Learning about import VAT after Brexit is important because it could make for a more financially beneficial setup for traders. In this article, we’re going to find out what PVA accounting is and whether or not PVA accounting is right for you.
What is PVA?
Postponed VAT accounting (PVA) is a new process that can be used to account for import VAT. This is a scheme that was introduced on 1st January 2021 and offers traders considerable utility when it comes to VAT.
PVA works by deferring import VAT payments when goods are imported into the UK. The VAT can be reclaimed on a VAT return, which essentially allows you to declare and reclaim import VAT on the VAT return.
This means that there is no cash transferred and there is a neutral liability in terms of VAT.
Should I use PVA?
PVA Accounting is a useful way for UK VAT registered importers to claw back import VAT and account for it in their VAT returns. It is now a permanent fixture in the VAT framework, so it’s likely that most businesses will opt-in for this scheme. There are a number of benefits associated with it, including cash flow advantages when compared to paying for import VAT upon import arrival.
Of course, it isn’t an ideal solution for everyone and different rules will apply to different scenarios. If you delay your customs declaration, for example, then you have to account for import VAT on your VAT return.
How do you access PVA statements?
For traders that use a deferred import VAT payment method, a postponed import VAT statement can be accessed online for all imports that were opted into the postponement of import VAT via customs clearance.
These statements outline all of the import VAT that has been postponed for the month prior. Statements are made available in the first half of every month and remain available for 6 months.
For the sake of record-keeping, it’s a good idea to download and save these statements. The statements can be accessed through the customs declaration service customs system.
If traders still use the CHIEF system, then they will need to register with the CDS customs system to receive PVA statements.
How to use PVA statements for import VAT returns
You can use your PVA statements for reporting purposes on monthly or quarterly UK VAT returns. To gather this information, follow the steps below:
• In box 1, you will find the total VAT due in a given period on any imports pushed through PVA.
• In box 4, you can view the total VAT that has been reclaimed over a given period on imports pushed through PVA.
• In box 7, you can see the total value of all imports found on your online statement, excluding VAT.

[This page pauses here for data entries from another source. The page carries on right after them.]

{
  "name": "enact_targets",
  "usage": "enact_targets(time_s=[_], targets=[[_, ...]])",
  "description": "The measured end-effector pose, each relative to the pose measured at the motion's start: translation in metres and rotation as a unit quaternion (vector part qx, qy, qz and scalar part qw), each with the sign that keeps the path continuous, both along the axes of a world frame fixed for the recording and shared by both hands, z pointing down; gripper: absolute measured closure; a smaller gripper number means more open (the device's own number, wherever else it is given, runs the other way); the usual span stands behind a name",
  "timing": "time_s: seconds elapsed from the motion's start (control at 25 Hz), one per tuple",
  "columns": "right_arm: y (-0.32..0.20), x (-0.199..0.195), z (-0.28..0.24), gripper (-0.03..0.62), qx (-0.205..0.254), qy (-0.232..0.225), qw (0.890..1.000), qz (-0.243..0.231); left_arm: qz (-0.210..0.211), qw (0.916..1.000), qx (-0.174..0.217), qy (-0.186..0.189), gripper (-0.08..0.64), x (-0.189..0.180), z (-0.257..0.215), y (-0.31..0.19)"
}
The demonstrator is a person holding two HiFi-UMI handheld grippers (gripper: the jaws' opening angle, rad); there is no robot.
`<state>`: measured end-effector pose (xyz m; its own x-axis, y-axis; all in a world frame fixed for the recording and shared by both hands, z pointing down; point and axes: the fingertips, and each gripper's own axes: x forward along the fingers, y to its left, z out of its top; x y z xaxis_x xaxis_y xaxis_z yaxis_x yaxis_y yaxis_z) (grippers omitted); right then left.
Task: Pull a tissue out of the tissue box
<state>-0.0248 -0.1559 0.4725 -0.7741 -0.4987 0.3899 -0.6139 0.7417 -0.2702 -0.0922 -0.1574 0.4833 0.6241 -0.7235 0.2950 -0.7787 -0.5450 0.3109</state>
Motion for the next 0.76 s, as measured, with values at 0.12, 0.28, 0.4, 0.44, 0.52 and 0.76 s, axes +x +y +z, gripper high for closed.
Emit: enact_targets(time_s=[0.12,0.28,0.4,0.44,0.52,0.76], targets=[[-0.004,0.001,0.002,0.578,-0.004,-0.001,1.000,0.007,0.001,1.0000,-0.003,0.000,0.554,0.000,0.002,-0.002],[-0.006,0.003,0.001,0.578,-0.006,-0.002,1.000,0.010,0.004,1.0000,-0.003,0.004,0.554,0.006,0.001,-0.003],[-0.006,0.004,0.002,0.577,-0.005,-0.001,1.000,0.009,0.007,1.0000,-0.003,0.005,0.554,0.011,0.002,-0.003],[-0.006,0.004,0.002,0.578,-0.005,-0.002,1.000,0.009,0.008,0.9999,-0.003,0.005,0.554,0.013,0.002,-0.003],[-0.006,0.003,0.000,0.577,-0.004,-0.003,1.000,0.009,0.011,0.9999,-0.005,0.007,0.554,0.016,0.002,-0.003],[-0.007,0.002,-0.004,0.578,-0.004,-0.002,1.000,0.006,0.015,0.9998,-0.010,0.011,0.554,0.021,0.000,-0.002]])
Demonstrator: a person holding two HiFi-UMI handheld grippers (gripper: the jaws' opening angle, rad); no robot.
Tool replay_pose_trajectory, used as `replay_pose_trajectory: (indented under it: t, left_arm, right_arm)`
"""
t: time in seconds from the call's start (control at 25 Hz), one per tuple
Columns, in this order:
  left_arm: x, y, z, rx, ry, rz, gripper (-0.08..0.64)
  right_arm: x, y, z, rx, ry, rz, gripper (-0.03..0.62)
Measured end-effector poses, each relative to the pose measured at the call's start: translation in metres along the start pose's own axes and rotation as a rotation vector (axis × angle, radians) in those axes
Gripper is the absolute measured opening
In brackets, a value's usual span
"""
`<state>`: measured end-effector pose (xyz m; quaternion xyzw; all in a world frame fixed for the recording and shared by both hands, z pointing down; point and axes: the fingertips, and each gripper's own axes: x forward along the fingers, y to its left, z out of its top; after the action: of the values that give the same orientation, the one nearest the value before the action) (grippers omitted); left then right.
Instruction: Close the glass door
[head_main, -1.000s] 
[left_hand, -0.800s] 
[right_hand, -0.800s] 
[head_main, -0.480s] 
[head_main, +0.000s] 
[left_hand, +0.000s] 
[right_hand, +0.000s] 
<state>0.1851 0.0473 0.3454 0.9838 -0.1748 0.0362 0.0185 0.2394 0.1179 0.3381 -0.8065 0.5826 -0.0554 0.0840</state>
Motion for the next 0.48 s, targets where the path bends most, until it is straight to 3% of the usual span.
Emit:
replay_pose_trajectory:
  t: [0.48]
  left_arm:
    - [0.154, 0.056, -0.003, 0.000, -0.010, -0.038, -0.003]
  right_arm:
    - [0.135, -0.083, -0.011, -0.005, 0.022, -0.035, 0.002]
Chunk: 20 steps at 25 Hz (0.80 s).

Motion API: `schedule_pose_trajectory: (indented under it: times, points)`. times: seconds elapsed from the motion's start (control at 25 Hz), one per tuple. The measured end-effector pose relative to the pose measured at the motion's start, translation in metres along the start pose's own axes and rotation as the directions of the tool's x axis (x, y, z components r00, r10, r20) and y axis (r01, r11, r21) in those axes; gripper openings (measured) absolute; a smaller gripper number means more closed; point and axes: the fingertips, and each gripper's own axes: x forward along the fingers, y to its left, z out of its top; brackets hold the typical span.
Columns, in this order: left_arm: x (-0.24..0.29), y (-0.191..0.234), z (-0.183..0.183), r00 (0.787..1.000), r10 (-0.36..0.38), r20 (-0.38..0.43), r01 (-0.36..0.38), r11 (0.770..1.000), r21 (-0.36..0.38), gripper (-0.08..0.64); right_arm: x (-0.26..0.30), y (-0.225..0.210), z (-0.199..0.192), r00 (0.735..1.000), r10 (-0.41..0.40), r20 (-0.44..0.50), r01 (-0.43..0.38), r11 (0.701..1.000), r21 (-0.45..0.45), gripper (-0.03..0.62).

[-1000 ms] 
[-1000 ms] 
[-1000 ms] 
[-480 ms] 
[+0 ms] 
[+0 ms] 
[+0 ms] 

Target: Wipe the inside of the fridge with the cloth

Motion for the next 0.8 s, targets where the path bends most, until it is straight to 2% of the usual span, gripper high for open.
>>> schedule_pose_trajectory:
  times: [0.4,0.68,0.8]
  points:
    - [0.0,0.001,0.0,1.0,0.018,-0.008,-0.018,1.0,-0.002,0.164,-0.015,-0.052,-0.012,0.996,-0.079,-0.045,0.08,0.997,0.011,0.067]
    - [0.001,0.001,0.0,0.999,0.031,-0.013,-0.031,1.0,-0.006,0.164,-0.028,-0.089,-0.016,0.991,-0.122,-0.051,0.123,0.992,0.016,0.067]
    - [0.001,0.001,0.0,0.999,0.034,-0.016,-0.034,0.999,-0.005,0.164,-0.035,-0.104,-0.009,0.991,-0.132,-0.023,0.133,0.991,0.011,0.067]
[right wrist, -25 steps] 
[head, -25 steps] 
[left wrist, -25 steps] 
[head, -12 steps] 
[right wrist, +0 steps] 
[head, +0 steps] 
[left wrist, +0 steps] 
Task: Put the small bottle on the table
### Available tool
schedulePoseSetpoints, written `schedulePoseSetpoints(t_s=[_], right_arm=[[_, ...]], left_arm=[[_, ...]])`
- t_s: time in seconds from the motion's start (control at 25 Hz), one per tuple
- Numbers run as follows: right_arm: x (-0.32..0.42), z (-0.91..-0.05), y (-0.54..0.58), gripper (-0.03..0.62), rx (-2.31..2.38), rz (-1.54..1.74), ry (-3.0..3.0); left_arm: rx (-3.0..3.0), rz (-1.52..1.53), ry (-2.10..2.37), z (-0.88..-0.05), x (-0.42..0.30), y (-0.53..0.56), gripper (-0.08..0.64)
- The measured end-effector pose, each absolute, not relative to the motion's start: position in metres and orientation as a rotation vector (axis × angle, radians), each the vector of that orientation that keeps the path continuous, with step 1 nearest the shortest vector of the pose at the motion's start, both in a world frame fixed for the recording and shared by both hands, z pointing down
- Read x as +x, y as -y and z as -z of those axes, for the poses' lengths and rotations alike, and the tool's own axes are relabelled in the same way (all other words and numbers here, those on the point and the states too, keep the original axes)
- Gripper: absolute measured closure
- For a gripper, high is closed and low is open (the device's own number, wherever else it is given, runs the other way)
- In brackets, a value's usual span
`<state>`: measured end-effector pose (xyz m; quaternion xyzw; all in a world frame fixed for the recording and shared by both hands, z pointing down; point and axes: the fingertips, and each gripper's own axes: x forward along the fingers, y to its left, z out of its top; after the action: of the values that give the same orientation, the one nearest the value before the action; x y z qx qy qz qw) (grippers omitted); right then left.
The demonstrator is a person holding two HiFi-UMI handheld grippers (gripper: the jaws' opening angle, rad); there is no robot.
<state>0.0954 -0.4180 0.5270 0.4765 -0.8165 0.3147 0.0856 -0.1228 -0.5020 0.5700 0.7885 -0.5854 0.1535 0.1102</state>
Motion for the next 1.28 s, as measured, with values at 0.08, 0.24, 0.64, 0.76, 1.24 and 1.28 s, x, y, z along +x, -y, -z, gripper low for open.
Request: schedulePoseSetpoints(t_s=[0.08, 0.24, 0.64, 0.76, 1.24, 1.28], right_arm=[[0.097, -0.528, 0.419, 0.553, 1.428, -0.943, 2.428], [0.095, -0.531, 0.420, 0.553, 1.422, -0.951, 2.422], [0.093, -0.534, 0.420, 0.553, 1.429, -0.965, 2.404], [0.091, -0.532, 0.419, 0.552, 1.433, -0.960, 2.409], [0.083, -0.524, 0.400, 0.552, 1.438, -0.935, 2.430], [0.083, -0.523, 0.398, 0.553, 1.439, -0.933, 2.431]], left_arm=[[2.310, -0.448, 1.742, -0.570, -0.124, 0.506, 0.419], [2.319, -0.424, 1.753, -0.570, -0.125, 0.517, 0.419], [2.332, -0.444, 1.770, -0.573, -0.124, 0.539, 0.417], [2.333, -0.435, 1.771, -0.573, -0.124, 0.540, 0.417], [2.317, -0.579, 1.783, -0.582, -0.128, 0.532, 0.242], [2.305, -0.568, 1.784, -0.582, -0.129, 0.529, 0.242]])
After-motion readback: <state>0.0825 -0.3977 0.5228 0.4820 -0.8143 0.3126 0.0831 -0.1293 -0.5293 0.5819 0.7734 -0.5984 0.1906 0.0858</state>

Traders have the ability to account for import VAT in the following scenarios:
1. If the goods are for business purposes
2. If the GB or XI EORI number has been used during customs declaration
3. If a UK VAT registration number is included during customs declaration
In instances where traders initially declare goods via a customs special procedure, import VAT can be accounted for in VAT returns at the declaration stage. This releases those goods into free circulation from a select few procedures, which are:
- Customs warehousing
- Inward processing
- Temporary admissions
- End-use goods
- Outward processing
- Duty suspension
Traders have the ability to account for import VAT on their VAT returns if they release excise goods that are to be used in the UK. This is known as goods that are released for home consumption and includes goods that are released from excise warehouses after a period of duty suspense.
It is also worth noting that e-commerce sellers (or marketplaces such as Amazon or eBay) charge VAT at the point of sale on any imported goods that don’t exceed £135. This replaces payments for import VAT. However, any existing VAT exemptions for parcels that don’t exceed £15 have been removed.